A conservative think-tank warns almost 2 million children may be without health coverage if the Children’s Health Insurance Program (CHIP) is cancelled because kids are now covered under ObamaCare.
The American Action Forum says that while the Affordable Care Act has extended healthcare coverage to individuals and their families, an interpretation of the law called the “family glitch” could leave many children without coverage.
“Though the ACA mandates that employers offer coverage deemed affordable for their employees, the administration has interpreted this requirement as applying only to the employee and not extending the same benefits to members of the employee’s family,” say Angela Boothe and Christopher Holt, policy analysts at AAF, in a Tuesday blog post.
“If an employee is offered coverage through their place of work, they and their family are no longer eligible for subsidized insurance in the Exchange.
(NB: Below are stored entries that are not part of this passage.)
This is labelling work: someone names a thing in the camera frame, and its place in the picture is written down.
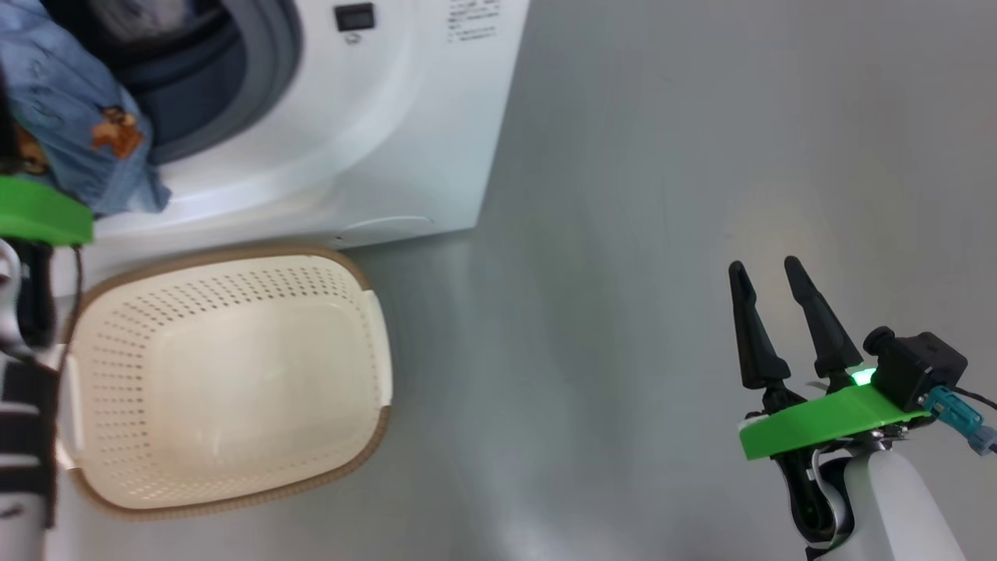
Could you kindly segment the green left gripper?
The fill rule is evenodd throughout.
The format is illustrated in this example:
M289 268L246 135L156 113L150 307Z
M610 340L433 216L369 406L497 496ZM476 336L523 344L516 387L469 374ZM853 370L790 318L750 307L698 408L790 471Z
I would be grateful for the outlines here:
M57 189L21 178L1 178L1 237L50 246L89 245L93 241L89 207Z

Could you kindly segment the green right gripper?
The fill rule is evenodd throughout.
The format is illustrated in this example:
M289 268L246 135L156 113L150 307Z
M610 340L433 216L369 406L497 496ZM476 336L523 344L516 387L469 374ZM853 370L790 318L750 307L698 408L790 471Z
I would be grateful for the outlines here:
M787 256L784 272L793 299L801 306L807 320L816 353L813 362L816 374L820 379L849 383L848 369L862 364L861 352L822 292L813 284L801 260ZM727 276L743 387L748 390L783 387L791 370L770 342L744 263L734 260L727 268ZM872 384L866 384L844 388L772 415L745 420L738 429L738 438L745 458L757 460L928 416L922 408L902 411Z

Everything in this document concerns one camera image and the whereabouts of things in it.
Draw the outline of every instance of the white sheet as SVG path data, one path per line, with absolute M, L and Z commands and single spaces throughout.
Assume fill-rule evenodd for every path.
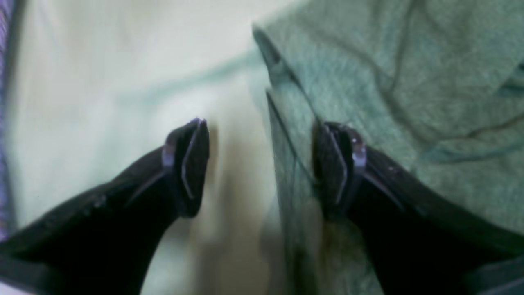
M 285 293 L 269 83 L 251 24 L 290 1 L 28 1 L 8 87 L 20 223 L 206 118 L 201 211 L 168 230 L 143 294 Z

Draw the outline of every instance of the green towel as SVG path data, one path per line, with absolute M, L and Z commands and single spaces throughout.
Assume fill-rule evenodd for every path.
M 318 209 L 319 121 L 347 123 L 448 200 L 524 233 L 522 0 L 317 0 L 254 36 L 294 293 L 382 293 L 358 230 Z

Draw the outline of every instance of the white fabric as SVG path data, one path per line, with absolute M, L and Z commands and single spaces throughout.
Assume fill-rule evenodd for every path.
M 21 225 L 206 118 L 201 211 L 168 230 L 143 294 L 285 293 L 269 82 L 251 24 L 290 1 L 28 1 L 7 97 Z

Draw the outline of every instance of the green fabric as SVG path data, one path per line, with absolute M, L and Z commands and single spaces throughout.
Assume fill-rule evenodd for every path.
M 381 293 L 358 230 L 319 217 L 318 121 L 349 124 L 445 198 L 524 233 L 523 12 L 521 0 L 317 0 L 255 28 L 295 293 Z

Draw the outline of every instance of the purple fabric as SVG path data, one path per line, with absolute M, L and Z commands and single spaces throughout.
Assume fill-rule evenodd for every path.
M 4 153 L 4 58 L 7 47 L 7 33 L 13 12 L 13 1 L 0 0 L 0 240 L 7 237 L 14 224 Z
This flaw in the ACA’s design prevents an estimated 1.9 million children from having access to subsidized health insurance through the Exchange,” they added.
CHIP was passed by Congress to help families cover their children’s health insurance if they make too much to qualify for Medicaid but earn too little to afford health insurance on their own.
However, the Affordable Care Act mandates children are covered under their parent’s health insurance.
AAF says that as Congress considers reauthorizing the program, lawmakers should not cancel the program altogether and neither should they continue funding it at the same level as they have in the past.
Instead the policy think-tank says the CHIP program should be reconfigured to only help children who are not covered under ObamaCare due to the “family glitch.”
“Because of the loopholes in the ACA, some children will still need CHIP, but any reauthorization of the program should be designed and funded in a way that allows states to meet the needs of their changing CHIP populations, streamlines program operations and maintains beneficiary responsibility,” said AAF.